I have an application in which I am analyzing a system where there are a large number of interactions. And I need to make certain choices based on the frequency of the occurrences of unique items in the system. For example, if you had this list of letters:
A, B, F, G, A, T, S, B, S, B, S, Q, Z, B, Q, S
Here is a list showing how often each letter occurs (occurrences):
A - 2
B - 4
F - 1
G - 1
Q - 2
T - 1
S - 4
Z - 1
So the frequency of the occurrences are as such (occurrence occurrences):
4 - 2
2 - 2
1 - 4
The above is a tiny example, but I’ve attached an image which is a simple line graph of a larger system

In this graph the numbers along the bottom aren’t really important. They are just marking the number of unique frequencies. And the Y-axis marks the value of that frequency.
What I’m looking for is a mathematical/programmatic way to find the point where that line begins to break upwards. My searches haven’t yielded what I’m looking for as I’m not really sure what the proper terminology is, or the name of the concept.
Right now, we have to manually choose that point based on a human looking at the numbers and saying “here”. But I want to, at the very least, already have a “recommended” value chosen, and at the most, be able to remove the human component completely.
For clarification, my current algorithm is producing a list of number pairs occurrence to occurrence frequency. My use of the word “frequency” in no way relates to electromagnetic signals, but rather to how often an occurrence occurs. But I thought that saying “occurrence occurrences” would be more confusing!
In this system, the general trend is that a few entities will show up in a large number of interactions, more entities will show up in a medium number of interactions, but the greatest number of entities will show up in just a few, or even no, interactions. It would be tough to imagine a scenario where it was different than that… worst case would probably be a plateau. But there could definitely be a dip after a jump at any point from the beginning to the end. The illustration above just doesn’t show that. We cannot assume that there will be a point where it will begin to rise with no drops afterwards.

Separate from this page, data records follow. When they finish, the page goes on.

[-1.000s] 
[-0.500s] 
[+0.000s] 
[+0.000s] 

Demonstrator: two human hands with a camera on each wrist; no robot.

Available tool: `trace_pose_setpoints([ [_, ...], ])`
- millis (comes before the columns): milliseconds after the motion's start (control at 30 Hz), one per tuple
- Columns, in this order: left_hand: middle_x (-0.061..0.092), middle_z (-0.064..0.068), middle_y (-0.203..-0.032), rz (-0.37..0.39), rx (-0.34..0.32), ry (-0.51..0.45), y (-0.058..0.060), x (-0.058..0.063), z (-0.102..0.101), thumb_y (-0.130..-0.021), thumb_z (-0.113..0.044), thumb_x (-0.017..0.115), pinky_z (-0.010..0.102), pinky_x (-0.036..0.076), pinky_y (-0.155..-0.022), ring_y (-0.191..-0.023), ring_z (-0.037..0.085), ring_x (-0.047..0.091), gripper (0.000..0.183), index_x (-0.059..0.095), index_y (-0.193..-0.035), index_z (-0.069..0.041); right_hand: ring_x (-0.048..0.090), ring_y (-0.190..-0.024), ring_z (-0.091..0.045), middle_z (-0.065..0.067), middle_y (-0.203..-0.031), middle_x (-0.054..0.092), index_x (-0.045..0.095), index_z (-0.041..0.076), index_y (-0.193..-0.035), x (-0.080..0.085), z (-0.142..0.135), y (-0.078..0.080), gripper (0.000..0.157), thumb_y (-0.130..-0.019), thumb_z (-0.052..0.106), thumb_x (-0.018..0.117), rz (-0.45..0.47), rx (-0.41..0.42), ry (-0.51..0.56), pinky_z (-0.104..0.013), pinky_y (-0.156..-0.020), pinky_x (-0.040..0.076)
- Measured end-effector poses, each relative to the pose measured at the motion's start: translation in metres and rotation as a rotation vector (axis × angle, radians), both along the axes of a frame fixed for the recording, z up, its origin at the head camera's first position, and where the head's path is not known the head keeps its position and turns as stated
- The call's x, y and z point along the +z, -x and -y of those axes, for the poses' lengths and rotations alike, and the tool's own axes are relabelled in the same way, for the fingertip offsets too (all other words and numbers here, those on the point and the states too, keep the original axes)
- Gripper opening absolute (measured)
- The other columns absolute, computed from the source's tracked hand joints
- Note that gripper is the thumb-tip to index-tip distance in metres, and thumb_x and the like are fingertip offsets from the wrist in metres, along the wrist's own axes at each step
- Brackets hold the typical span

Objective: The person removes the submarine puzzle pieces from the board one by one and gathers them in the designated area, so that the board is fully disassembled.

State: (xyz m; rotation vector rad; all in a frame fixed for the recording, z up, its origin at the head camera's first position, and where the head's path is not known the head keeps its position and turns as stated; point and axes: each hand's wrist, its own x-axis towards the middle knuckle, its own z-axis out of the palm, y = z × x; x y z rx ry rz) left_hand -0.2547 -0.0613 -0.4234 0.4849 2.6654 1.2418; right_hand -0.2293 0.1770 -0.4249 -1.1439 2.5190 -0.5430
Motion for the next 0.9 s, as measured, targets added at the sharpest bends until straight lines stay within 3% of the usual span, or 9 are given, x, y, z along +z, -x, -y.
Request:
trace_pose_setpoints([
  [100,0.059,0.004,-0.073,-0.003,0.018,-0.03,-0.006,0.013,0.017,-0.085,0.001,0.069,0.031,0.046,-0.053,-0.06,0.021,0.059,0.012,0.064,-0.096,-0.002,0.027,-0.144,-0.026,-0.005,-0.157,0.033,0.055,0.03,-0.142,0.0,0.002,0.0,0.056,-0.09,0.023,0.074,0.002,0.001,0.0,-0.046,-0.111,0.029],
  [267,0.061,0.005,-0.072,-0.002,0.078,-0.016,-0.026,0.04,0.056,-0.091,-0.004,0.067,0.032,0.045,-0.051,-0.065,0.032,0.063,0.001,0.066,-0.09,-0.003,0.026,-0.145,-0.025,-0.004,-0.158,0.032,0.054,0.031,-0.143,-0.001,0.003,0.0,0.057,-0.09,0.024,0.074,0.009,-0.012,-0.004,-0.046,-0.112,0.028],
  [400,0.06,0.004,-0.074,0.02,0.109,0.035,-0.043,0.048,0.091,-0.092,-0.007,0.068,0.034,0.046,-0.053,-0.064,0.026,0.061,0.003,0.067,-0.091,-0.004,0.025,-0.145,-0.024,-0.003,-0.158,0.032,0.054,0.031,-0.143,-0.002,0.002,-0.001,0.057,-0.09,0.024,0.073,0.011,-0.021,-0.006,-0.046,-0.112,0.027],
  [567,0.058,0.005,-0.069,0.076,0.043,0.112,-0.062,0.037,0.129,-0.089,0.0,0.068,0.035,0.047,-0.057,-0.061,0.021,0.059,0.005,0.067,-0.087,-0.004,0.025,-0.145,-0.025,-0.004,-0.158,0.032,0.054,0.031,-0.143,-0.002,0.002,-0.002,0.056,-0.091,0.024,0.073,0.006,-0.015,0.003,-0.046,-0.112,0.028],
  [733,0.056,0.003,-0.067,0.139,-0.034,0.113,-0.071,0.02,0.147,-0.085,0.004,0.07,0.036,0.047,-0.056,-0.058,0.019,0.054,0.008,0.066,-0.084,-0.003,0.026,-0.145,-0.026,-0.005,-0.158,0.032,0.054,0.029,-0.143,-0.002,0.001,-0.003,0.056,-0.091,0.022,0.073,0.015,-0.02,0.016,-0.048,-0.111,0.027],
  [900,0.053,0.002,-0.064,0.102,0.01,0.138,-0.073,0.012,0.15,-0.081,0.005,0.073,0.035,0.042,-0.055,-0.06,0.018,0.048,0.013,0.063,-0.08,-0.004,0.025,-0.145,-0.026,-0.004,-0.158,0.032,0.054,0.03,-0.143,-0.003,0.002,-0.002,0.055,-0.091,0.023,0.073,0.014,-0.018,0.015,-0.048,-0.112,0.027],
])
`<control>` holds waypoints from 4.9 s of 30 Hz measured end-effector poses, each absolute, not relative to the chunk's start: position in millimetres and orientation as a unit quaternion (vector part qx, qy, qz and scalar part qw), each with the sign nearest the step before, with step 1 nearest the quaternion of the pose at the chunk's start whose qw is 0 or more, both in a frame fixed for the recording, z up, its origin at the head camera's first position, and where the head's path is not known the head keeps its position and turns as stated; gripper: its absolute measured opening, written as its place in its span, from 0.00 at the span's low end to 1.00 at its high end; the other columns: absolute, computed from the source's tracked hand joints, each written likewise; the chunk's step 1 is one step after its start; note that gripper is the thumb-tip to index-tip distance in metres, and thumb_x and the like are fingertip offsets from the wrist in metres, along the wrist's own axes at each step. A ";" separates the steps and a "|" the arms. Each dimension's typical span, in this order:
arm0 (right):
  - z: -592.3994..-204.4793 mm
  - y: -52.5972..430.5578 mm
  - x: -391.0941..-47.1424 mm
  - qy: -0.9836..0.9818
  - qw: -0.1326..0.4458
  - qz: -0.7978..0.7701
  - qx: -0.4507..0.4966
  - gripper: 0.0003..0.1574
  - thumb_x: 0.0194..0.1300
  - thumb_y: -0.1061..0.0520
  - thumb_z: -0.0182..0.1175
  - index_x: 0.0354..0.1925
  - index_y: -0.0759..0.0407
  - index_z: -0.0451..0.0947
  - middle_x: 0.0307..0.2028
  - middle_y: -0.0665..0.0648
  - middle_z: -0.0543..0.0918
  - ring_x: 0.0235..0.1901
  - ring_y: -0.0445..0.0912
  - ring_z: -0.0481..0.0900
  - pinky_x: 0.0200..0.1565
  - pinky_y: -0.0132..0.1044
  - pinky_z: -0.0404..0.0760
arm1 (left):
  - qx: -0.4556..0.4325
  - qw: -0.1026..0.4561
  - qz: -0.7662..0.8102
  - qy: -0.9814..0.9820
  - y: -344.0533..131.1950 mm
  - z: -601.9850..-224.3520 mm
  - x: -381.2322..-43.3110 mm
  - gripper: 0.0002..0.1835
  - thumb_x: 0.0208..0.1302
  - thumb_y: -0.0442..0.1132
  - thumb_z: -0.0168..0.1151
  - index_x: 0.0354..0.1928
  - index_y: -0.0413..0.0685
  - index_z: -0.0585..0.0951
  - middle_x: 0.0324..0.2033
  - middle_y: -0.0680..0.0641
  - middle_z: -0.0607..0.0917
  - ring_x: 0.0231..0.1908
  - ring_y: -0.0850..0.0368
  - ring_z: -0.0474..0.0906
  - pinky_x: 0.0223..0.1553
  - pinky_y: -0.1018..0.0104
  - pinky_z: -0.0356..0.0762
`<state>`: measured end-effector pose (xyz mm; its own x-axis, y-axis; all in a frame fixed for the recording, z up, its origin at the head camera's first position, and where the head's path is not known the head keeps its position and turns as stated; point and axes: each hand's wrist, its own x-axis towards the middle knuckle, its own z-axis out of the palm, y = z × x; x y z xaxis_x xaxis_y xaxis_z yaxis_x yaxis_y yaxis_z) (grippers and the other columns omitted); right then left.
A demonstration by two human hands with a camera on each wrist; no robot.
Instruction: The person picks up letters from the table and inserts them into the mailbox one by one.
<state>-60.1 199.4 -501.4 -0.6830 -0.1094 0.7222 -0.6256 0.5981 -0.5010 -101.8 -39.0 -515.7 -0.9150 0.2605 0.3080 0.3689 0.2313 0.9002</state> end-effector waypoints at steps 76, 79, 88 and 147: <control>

Here is my data. (The simple graph above was produced with the Occurrence Frequency column data only):

This list, as you can see, is sorted in descending order on the occurrence column. This is from a small system with 904 unique entities. Those entities have 38 unique occurrence rates. If you started at the top of this list, you could say:
"2 entities occur 309 times"
"1 entity occurs 130 times"
etc.
Ultimately what I’m trying to determine is the importance of an entity based on how often it occurs in the system. I need to be able to flag certain items as “important”, but all items can’t be important. And the method/algorithm I’m looking for would help to identify at what point in that list do I stop considering items important.
If you look at the list, you can see where the lower occurrences start becoming more frequent. I don’t think that I can sort on the right column because the left column is really the key data. Greater occurrences = more importance.
But I still need to figure out how to determine that.
Is there any reason the larger example isn’t sorted? If you sort it by increasing Y values, then you can take the slope of each consecutive pair, and call the breakpoint where the slope changes significantly.
You can tweak the rules for “changes significantly” to meet your exact needs. It might be as simple as “the slope that increase most compared to the previous”, or “the first slope that varies more than X% from the running average slope”. Or maybe the largest rss of the differences between the slope at the test point and the one before and the one after.
After the edit, I think it may be as simple as taking a percentage. Multiply each X and Y, and take the sum over all entries. That’s the total number of events observed. Now start from the bottom if your table, and start subtracting each row’s product from the total until you get to less than X% of the original total. What you are left with is the “significant” events that contributed most to the total.
I have a feeling this is a common problem in statistics, but I don’t have enough background to say what the proper terminology is, although standard deviations come to mind.